= EXERCISE PROMPT =
Search the material below for the word "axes". Copy every line that has it.

(INFORMATION SUPPLIED Opens)

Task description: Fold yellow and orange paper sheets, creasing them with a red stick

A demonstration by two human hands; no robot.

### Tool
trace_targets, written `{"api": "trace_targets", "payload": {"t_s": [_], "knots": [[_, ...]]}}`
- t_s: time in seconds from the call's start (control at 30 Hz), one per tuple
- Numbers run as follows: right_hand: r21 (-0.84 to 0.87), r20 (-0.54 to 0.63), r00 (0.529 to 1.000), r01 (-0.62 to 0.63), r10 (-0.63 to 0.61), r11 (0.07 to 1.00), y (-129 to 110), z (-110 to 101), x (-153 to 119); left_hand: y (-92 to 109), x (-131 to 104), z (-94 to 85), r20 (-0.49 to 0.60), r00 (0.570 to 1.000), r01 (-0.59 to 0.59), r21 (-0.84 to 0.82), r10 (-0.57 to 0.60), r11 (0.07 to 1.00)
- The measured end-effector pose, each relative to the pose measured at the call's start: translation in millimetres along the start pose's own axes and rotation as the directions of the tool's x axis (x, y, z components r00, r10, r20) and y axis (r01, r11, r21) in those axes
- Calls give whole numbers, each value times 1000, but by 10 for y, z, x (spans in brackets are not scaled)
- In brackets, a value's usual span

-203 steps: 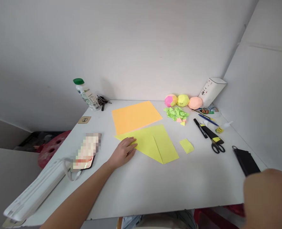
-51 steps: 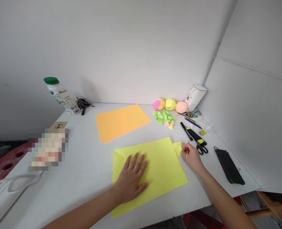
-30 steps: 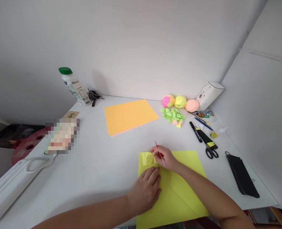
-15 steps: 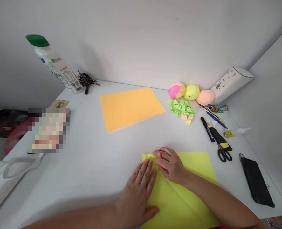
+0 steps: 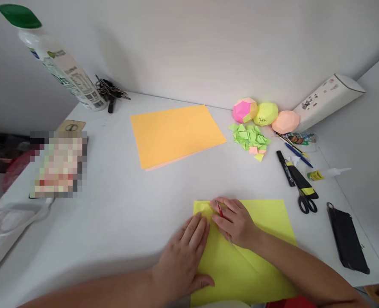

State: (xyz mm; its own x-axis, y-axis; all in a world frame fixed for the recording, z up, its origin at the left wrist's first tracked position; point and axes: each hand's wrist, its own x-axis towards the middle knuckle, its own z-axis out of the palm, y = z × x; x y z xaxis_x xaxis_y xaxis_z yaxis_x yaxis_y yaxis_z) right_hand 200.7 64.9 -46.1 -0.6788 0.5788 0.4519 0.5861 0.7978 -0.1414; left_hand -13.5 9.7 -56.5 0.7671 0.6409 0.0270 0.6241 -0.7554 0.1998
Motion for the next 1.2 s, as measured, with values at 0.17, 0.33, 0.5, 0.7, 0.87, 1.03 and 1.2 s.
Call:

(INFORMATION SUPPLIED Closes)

= EXERCISE RESULT =
- The measured end-effector pose, each relative to the pose measured at the call's start: translation in millimetres along the start pose's own axes and rotation as the directions of the tool's x axis (x, y, z components r00, r10, r20) and y axis (r01, r11, r21) in those axes
State: (xyz mm; its own x-axis, y-axis; all in a world frame fixed for the recording, z up, its origin at the left wrist's first tracked position; point and axes: each hand's wrist, its own x-axis towards the middle knuckle, its own z-axis out of the palm, y = z × x; x y z xaxis_x xaxis_y xaxis_z yaxis_x yaxis_y yaxis_z) right_hand 200.7 64.9 -46.1 -0.6788 0.5788 0.4519 0.5861 0.7978 -0.1414; left_hand -13.5 9.7 -56.5 0.7671 0.6409 0.0270 0.6241 -0.7554 0.1998

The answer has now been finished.